Lineage Specification Proteins


 Creative BioMart Lineage Specification Proteins Product List
 Lineage Specification Proteins Background

The onset of lineage specification and loss of pluripotency during embryonic development occurs during gastrulation, the process by which the three germ layers are established from the pluripotent epiblast. The hallmark of gastrulation is the formation of the primitive streak (PS) a transient structure that defines the posterior of the epiblast and the basic embryonic body plan. Prior to PS formation, the epiblast is essentially symmetrical; however, localized gene expression in the surrounding primitive endoderm establishes a gradient of signaling activity that breaks this symmetry and induces PS formation. At ~e5.5, a thickened patch of visceral endoderm cells at the distal tip of the embryo migrates proximally to the prospective anterior side of the epiblast. This anterior visceral endoderm (AVE) serves as a signaling center and expresses a cohort of signaling antagonists including Cer1, Lefty1, and Dkk. The AVE signaling center functions in opposition to a second signaling center in the extra-embryonic ectoderm (EXE) adjacent to the proximal epiblast. The EXE signaling center is characterized by the expression of signaling ligands such as Nodal, Wnt3, and BMP4. The signaling antagonists expressed in the AVE function in opposition to the ligands expressed by the EXE and result in a gradient of signaling activity in the proximal epiblast, with low activity in the anterior epiblast near the AVE and high activity in the prospective posterior epiblast.
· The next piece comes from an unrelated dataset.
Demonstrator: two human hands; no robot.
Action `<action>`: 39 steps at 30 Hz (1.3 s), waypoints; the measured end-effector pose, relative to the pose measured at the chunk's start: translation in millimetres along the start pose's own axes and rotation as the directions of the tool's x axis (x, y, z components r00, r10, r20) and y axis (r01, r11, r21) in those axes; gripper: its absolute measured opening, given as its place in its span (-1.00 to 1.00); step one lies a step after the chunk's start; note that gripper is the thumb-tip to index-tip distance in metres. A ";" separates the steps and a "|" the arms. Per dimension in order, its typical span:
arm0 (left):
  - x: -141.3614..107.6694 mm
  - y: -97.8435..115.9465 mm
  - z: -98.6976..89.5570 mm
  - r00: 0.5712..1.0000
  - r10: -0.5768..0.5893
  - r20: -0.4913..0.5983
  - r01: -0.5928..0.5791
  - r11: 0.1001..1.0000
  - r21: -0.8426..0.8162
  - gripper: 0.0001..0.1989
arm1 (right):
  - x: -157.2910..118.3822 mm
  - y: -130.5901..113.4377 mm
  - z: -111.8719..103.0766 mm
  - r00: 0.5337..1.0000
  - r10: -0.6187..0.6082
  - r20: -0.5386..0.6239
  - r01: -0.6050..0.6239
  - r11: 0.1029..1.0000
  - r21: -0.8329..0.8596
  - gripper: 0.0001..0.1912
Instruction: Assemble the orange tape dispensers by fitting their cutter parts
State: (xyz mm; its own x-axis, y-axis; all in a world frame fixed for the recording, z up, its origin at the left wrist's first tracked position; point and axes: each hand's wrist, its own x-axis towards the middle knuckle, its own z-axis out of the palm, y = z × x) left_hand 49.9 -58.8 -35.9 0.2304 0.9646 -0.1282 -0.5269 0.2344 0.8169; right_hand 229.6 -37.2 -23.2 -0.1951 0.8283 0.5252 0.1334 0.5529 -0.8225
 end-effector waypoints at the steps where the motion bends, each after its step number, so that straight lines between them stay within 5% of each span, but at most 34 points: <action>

The signaling pathways activated by the ligands expressed in the EXE signaling center function to promote the formation of the PS. Genetic ablation of Wnt3, Betacatenin, or the Wnt receptors Lrp5/6 completely blocked PS formation. Conversely, over-activation of Wnt signaling by forced expression of chicken Wnt8C caused ectopic PS formation and axis duplications. Ablation of Nodal or its cofactor Cripto blocked PS formation. Double knockout of the AVE-expressed Nodal antagonists Cer1 and Lefty1 resulted in an expansion of the PS or formation of multiple PSs. Finally, inhibition of BMP signaling by genetic ablation of the BMP receptor Bmpr1 prevented PS formation. Thus, each of the Wnt, Nodal, and BMP signaling pathways were required for induction of PS formation and sufficient to induce ectopic/expanded PS formation. As such, the opposition of the AVE and EXE signaling centers localized the activity of PS-inducing signaling pathways to the proximal posterior epiblast.

At approximately e6.5, this localization of Wnt, Nodal, and BMP signaling activity results in the induction of PS formation at the proximal posterior region of the epiblast, which defines the embryonic posterior. At this site, both morphological changes and lineage specification are induced in epiblast cells. Epiblast cells in the PS begin to express markers of mesoderm lineage specification and undergo an epithelial-to-mesenchymal transition. The result of this is the formation of a new layer of cells: the mesoderm. As gastrulation proceeds, epiblast cells rapidly proliferate and migrate towards the PS. Subsequently, the mesoderm layer expands laterally around the epiblast. Cells from the PS also contribute to the outer layer of definitive endoderm by intercalating into existing endoderm layer. Finally, anterior epiblast cells that do not enter the PS undergo neurectoderm lineage specification. As such, by e7.5, the three germ layers are specified and the basic embryonic body plan is established.

During PS formation, the pluripotency of the epiblast is progressively lost as cells undergo lineage specification. Cell labeling and transplantation experiments showed that up until the early stages of PS formation (~e6.5), the epiblast was uniformly pluripotent and cells from any part of the epiblast could contribute to all three germ layers. However, as PS formation progressed, the developmental potential of epiblast cells was restricted. In embryos with a fully formed PS (~e7.5), cells from the posterior epiblast predominantly contributed to mesodermal cell types and cells from the anterior contributed to neural and ectodermal cell types. In teratoma formation assays, embryos could give contribute to all three germ layers up until e7.5, suggesting that the pluripotency of embryos was lost after PS formation. In a more recent series of experiments, the Chambers and Wilson groups examined epiblast pluripotency by deriving EpiSC from embryos at various stages of PS formation. They found that EpiSC could only be derived from embryos up until ~e8.0, validating the previous findings that epiblast pluripotency was lost following PS formation.